TO DO - Take every line from the records below that includes the word "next".

*** Opening of THE INPUT ***

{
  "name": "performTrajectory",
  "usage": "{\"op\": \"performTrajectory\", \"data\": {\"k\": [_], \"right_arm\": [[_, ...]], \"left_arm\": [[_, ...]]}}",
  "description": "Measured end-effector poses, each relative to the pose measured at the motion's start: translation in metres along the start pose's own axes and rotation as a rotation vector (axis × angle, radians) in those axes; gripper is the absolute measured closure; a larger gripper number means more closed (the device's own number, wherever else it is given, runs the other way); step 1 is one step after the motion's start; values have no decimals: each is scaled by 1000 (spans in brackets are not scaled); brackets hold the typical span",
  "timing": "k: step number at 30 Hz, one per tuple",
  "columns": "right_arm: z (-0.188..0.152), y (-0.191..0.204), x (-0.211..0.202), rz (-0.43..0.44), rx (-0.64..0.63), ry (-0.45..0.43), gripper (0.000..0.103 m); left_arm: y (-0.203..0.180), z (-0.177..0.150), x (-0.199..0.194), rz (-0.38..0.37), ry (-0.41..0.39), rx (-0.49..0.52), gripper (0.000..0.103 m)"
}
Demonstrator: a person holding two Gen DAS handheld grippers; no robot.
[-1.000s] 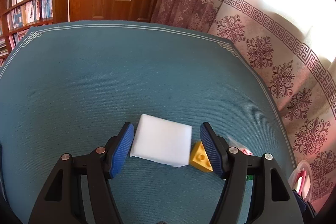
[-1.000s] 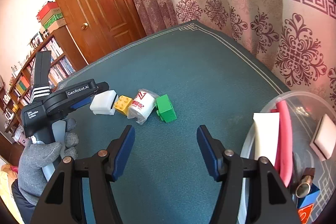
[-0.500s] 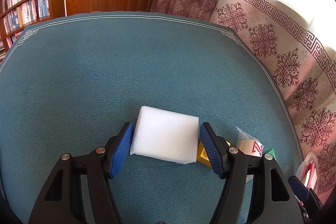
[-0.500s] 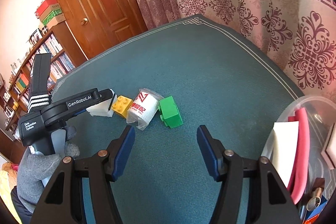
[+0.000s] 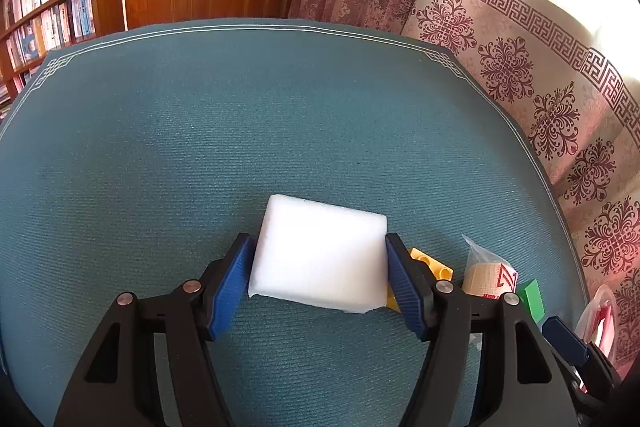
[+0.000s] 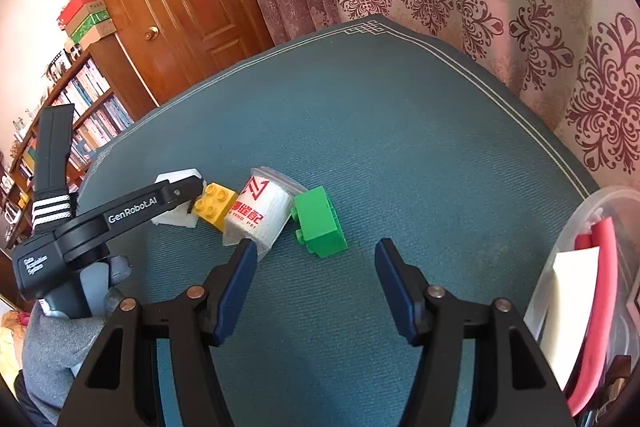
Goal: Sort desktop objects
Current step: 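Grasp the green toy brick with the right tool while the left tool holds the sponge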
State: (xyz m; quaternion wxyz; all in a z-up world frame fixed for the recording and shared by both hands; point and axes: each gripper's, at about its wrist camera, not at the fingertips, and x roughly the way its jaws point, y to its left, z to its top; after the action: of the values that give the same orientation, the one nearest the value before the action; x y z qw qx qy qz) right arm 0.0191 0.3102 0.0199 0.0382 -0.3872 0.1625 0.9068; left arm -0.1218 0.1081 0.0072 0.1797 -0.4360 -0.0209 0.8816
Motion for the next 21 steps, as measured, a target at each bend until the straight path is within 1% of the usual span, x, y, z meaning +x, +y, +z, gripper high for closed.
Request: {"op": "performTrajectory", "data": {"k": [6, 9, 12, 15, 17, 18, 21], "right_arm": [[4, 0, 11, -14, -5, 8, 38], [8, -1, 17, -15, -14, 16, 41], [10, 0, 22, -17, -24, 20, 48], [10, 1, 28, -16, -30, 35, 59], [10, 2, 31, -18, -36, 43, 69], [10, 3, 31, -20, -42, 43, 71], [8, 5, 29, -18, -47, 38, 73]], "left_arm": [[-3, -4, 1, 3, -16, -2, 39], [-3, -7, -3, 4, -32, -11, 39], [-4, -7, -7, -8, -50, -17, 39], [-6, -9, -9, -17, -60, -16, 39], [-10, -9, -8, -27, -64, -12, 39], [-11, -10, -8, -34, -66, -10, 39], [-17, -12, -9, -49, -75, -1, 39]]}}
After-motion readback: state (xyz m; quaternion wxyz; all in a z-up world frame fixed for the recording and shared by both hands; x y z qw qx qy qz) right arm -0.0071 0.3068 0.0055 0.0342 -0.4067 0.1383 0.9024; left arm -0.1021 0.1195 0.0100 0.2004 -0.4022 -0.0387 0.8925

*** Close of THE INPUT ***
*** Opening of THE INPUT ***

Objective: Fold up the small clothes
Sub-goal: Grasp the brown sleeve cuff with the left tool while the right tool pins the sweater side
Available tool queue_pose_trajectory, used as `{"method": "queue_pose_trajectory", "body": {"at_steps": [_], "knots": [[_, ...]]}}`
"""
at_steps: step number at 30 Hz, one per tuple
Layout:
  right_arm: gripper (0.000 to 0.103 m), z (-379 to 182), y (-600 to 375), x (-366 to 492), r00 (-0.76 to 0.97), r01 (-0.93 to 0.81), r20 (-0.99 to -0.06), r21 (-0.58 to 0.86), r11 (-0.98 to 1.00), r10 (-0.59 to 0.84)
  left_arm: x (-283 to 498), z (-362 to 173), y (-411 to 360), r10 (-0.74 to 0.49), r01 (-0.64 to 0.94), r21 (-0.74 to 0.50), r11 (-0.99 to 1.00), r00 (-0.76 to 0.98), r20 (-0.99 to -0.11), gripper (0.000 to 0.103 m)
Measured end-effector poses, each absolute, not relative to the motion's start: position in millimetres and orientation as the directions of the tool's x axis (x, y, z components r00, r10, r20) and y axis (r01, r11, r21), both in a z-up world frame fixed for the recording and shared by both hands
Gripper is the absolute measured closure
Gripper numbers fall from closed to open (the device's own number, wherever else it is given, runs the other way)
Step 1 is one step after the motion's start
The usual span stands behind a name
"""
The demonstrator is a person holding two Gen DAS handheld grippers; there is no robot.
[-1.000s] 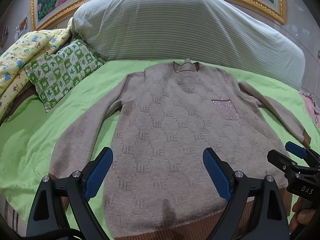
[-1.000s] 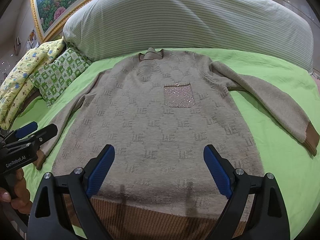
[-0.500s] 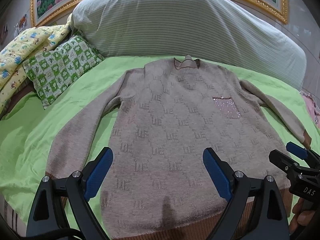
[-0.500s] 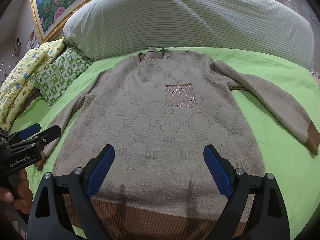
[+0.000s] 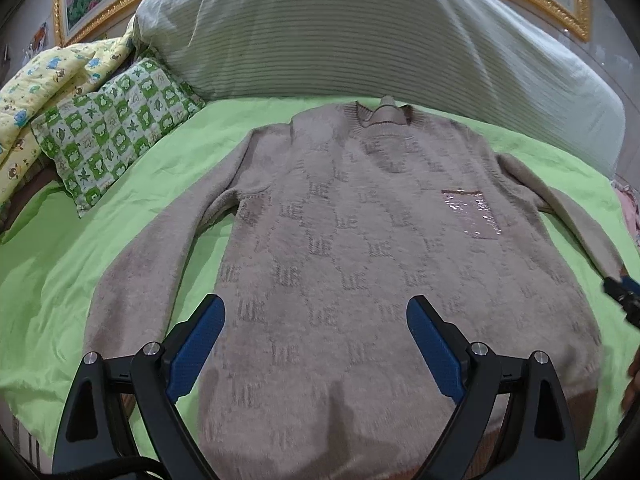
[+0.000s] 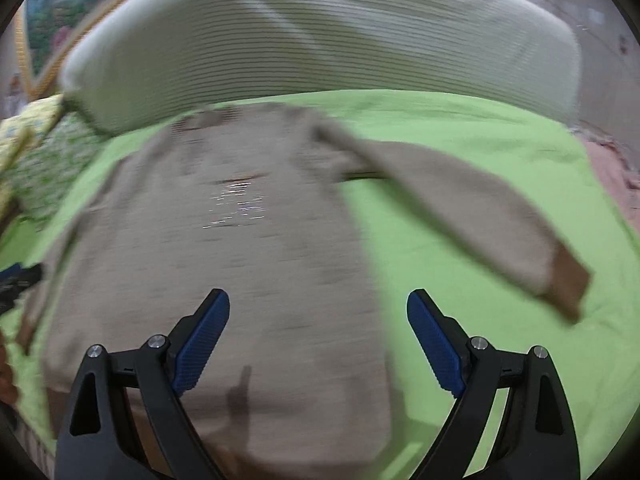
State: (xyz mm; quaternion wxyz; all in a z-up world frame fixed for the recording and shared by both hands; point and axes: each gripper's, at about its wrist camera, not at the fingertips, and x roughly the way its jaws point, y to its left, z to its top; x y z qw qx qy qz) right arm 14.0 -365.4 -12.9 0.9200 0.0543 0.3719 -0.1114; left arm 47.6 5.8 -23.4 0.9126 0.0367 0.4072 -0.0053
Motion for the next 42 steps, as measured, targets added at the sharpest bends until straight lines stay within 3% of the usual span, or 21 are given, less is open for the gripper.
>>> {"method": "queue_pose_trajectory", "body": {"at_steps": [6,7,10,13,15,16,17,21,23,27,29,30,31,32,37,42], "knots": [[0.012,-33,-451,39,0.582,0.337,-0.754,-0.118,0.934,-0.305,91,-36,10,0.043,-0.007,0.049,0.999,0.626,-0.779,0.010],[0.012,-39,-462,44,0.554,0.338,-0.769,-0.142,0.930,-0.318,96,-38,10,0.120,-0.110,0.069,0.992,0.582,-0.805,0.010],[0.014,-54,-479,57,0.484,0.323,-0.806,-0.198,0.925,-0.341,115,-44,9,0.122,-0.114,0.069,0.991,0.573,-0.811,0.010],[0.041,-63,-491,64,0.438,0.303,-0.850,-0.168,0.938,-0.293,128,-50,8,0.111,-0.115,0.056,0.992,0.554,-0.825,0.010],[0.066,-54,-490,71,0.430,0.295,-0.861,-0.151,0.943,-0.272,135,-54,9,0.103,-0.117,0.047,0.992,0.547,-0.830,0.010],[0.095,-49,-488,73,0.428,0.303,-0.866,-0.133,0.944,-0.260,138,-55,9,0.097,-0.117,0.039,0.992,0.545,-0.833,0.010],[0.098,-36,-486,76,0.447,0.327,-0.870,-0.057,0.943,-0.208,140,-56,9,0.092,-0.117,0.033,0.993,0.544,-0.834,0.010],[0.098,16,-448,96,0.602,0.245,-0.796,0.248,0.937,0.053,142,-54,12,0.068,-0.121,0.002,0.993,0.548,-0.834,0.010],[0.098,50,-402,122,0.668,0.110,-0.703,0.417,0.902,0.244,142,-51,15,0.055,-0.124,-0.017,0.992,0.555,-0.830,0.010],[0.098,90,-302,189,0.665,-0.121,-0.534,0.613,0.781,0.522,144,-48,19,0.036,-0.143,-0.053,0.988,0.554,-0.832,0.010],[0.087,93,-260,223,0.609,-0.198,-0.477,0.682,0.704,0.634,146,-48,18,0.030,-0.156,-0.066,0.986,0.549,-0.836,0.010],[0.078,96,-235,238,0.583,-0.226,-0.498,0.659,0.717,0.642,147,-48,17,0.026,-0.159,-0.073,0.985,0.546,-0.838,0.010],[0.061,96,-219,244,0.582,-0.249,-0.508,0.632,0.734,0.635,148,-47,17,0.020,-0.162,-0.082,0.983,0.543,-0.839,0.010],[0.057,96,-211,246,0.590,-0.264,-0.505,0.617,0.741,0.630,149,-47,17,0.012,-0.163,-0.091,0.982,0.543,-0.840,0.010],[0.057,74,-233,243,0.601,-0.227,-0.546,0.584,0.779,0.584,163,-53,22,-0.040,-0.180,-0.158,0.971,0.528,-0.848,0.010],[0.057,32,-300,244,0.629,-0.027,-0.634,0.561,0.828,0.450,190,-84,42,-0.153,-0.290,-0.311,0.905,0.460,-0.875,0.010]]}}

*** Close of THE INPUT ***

ANSWER TO THIS EXERCISE -
Motion for the next 21 steps, as measured, a target at each bend until the straight path is within 1% of the usual span, x, y, z meaning +x, +y, +z, gripper high for closed.
Motion for the next 42 steps, as measured, targets added at the sharpest bends until straight lines stay within 3% of the usual span, or 21 are given, less is open for the gripper.

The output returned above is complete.